Türkiye, İran, Irak ve Suriye, Kürtlerin ön plana çıkmasını hep engelledi.
Kürtler hep devletlerine karşı çıkan ‘teröristler’ olarak etiketlendi.
xxxxxxxxxxxxxxxxx
Kobani, iki çarpıcı tabloyu bir arada sundu dünyaya.
Birincisi siyasi ve askeri bir gerçekti.
IŞİD’in ilerleyişini hiç bir Müslüman devlet engelleyemezken ya da engellemezken, ‘laik’ Kürtler hayatları pahasına engellediler.
İkincisi ise cesareti kadar görselliği de çarpıcı olan bir savaş hikâyesiydi: Kobanili kadın gerillalar.
Elleri kalaşnikoflu, saçları örgülü, güler yüzlü, parlak gözlü kahraman kadınlar, şehirlerini, devletlerini, ailelerini hayatlarını ortaya koyarak koruyorlar ve bu uğurda gözlerini kırpmadan ölüyorlardı.
IŞİD’lilerin, ayağı terlikli, uzun sakallı, insanların kafalarını kesen gözleri kanlı ilkel askerlerinin karşısında aydınlık yüzlü cesur kadınlar.
Kobani’nin sembolü o kadınlar oldu ve dünya hiç duraksamadan o kadınların yanında yer aldı.
xxxxxxxxxxxxxxxxx
Bir gün bu savaşlar bittiğinde, Kürt kadın gerillalar evlerine dönecekler.
Yaşadıkları o tecrübelerden, geçtikleri o çetin sınavlardan, hayatlarını defalarca ortaya koyduktan sonra yeniden hayata karışacaklar.
Evleri, eşleri, çocukları, komşuları, işleri olacak.
Bu kadınlar ne evlerinde, ne işlerinde bir daha asla erkekler tarafından aşağılanamayacaklar, bu kadınların karşısında erkekler seslerini yükseltemeyecekler, ‘hayatı biz biliriz’ edalarıyla bu kadınlara hayatı öğretmeye kalkamayacaklar.
Bu kadınlara âşık olacaklar, bu kadınlara saygı duyacaklar.

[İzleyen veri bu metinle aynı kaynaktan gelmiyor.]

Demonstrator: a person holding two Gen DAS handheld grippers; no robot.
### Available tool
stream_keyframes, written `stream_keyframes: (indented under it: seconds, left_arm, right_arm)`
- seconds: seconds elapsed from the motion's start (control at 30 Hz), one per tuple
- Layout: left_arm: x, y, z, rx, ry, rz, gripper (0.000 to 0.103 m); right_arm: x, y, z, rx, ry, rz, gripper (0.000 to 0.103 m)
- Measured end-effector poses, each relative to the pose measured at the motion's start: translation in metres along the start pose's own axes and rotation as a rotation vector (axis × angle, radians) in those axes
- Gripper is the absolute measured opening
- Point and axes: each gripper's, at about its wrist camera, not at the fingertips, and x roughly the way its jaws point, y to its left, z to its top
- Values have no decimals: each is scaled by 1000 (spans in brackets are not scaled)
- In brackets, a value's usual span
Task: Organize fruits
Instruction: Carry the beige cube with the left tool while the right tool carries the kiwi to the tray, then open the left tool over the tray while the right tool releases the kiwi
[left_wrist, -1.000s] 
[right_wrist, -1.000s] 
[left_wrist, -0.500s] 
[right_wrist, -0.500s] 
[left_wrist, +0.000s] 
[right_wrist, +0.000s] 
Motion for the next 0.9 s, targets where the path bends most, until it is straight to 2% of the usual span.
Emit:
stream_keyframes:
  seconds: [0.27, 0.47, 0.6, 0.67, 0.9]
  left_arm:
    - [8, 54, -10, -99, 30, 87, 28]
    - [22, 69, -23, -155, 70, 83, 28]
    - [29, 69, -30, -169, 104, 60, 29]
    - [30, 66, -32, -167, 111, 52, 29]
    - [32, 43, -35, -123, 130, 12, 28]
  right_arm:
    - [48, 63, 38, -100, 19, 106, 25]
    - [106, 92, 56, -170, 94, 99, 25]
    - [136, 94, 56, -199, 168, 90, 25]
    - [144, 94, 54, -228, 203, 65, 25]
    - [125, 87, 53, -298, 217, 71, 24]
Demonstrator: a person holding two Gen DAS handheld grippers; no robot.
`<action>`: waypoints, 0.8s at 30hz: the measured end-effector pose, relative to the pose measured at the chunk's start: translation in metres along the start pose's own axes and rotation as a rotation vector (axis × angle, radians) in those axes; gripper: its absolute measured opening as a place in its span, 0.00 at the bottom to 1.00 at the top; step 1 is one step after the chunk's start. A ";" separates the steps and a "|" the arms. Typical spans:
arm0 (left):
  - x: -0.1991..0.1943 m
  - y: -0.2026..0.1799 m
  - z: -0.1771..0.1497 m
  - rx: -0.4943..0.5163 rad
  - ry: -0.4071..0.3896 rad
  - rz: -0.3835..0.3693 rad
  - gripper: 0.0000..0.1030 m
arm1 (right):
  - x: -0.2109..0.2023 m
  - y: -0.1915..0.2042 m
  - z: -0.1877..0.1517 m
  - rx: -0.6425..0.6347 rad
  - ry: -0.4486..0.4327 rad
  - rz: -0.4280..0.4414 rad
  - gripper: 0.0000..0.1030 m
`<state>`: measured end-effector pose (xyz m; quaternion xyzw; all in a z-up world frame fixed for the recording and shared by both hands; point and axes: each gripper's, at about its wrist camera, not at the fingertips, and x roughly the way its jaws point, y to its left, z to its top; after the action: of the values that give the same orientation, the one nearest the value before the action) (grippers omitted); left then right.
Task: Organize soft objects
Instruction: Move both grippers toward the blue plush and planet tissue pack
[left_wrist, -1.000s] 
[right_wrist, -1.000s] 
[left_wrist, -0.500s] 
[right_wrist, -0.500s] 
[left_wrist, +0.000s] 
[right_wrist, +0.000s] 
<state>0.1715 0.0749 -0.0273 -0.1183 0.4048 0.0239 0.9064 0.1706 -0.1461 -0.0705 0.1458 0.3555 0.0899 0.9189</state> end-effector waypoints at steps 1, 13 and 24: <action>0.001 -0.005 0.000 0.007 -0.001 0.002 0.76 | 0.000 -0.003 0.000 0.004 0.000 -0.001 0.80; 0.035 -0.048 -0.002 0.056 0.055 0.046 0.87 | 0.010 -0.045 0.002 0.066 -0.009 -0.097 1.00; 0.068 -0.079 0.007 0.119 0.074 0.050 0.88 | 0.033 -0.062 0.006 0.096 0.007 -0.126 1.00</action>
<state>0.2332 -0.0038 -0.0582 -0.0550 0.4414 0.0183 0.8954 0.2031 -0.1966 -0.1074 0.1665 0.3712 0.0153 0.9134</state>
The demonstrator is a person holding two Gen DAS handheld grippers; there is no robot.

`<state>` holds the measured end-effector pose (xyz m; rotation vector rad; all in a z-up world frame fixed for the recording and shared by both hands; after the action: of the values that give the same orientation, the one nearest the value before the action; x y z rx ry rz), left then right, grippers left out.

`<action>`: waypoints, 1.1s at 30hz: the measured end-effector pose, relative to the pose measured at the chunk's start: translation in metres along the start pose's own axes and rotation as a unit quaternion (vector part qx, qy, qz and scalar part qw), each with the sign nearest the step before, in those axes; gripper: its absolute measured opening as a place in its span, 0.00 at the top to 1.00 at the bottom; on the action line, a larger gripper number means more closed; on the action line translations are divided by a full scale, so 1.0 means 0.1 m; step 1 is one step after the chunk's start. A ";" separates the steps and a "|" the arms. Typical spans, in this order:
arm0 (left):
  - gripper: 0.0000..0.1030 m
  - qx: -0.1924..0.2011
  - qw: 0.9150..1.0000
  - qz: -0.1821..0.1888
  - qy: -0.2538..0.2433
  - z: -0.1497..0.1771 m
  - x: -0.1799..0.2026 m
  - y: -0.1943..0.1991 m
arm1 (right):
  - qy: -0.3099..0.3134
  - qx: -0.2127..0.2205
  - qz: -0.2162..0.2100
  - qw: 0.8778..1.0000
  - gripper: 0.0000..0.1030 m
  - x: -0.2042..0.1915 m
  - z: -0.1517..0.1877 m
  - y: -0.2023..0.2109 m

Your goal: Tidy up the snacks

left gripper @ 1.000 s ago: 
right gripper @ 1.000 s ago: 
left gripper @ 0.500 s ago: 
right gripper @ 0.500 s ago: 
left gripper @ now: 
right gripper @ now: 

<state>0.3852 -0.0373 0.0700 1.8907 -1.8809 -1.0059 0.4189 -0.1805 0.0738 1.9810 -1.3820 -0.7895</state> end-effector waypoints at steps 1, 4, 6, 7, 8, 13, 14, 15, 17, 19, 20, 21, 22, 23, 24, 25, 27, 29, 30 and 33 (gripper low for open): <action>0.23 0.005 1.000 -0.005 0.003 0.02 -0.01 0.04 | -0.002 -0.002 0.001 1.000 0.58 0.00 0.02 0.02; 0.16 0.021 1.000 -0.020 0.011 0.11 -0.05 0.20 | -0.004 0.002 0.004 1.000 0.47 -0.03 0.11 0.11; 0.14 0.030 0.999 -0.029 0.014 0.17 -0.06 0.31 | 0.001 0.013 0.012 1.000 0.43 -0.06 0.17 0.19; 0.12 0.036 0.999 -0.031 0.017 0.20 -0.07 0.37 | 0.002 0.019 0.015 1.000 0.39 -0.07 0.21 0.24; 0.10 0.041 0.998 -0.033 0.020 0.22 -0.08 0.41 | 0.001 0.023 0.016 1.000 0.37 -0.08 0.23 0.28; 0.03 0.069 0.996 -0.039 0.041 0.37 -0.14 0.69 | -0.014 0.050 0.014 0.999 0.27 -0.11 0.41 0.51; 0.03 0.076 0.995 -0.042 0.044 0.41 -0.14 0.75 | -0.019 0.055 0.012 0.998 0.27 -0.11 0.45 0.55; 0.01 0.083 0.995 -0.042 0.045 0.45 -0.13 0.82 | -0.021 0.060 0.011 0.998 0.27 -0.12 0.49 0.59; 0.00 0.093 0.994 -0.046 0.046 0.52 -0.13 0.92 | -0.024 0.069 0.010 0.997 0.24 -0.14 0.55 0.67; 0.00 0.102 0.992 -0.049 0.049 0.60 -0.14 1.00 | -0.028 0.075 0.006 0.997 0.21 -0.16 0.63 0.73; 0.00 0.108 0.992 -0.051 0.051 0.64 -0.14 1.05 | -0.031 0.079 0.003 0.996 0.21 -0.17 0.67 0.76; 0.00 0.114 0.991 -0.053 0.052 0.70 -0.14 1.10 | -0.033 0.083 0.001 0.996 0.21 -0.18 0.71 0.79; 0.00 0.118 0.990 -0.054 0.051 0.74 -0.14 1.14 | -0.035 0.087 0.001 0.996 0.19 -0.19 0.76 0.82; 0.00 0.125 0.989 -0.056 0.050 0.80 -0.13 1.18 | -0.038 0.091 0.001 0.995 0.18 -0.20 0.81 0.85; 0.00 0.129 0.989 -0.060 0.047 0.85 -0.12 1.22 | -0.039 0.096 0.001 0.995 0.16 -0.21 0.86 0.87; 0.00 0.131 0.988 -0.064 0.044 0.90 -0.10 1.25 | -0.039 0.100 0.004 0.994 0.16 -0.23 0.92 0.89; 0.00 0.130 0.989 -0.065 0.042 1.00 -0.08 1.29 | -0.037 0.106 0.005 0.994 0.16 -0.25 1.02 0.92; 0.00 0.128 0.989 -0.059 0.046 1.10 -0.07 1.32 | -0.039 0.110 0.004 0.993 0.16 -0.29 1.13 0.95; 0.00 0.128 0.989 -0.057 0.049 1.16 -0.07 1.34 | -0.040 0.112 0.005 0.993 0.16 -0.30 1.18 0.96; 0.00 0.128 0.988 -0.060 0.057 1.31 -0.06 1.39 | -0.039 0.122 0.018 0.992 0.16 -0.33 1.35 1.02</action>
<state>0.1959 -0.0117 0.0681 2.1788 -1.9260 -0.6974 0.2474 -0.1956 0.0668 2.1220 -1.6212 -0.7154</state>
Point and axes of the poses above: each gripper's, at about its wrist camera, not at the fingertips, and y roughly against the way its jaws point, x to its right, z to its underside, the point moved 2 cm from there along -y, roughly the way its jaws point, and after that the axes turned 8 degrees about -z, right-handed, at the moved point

Üstelik bu kadınlar bir tane, iki tane, üç tane değil, yüzlerce, binlerce kadın.
Türkiye’nin ve Ortadoğu’nun o ‘erkek geleneği’ paramparça olacak, yepyeni bir hayat tarzı, yepyeni ilişki biçimleri kurulacak.
Ortadoğu’nun hırsızlığa, yolsuzluğa yatkın o gevşek erkekleri, kadın neymiş öğrenecek…
Dahası, erkek olmayı da bu kadınlardan öğrenecekler.
Hayat değişecek buralarda.
xxxxxxxxxxxxxxxxx
Ortadoğu’nun model ülkesi yakın zamana kadar Türkiye’ydi.
Müslüman, laik, demokrasi yolunda, zenginleşen, Avrupa üyeliğine aday bir ülke.
Tayyip Erdoğan’la adamlarının laiklikle demokrasiden saparak ‘Sünniliği’ kimlik olarak giyinmeleri, IŞİD’le içli dışlı ilişkiler kurmaları, içerde baskıcı bir yönetime geçmeleri, Batı’dan uzaklaşmaları, faşizm yolunda hızlanmaları, ‘halifelik’ ihtirasıyla bütün komşularıyla kavga etmeleri, cumhurbaşkanının İdi Amin türü alay konusu açıklamalar yapması, Türkiye’nin ‘model ülke’ olmasını kısa bir zamanda tedavülden kaldırdı.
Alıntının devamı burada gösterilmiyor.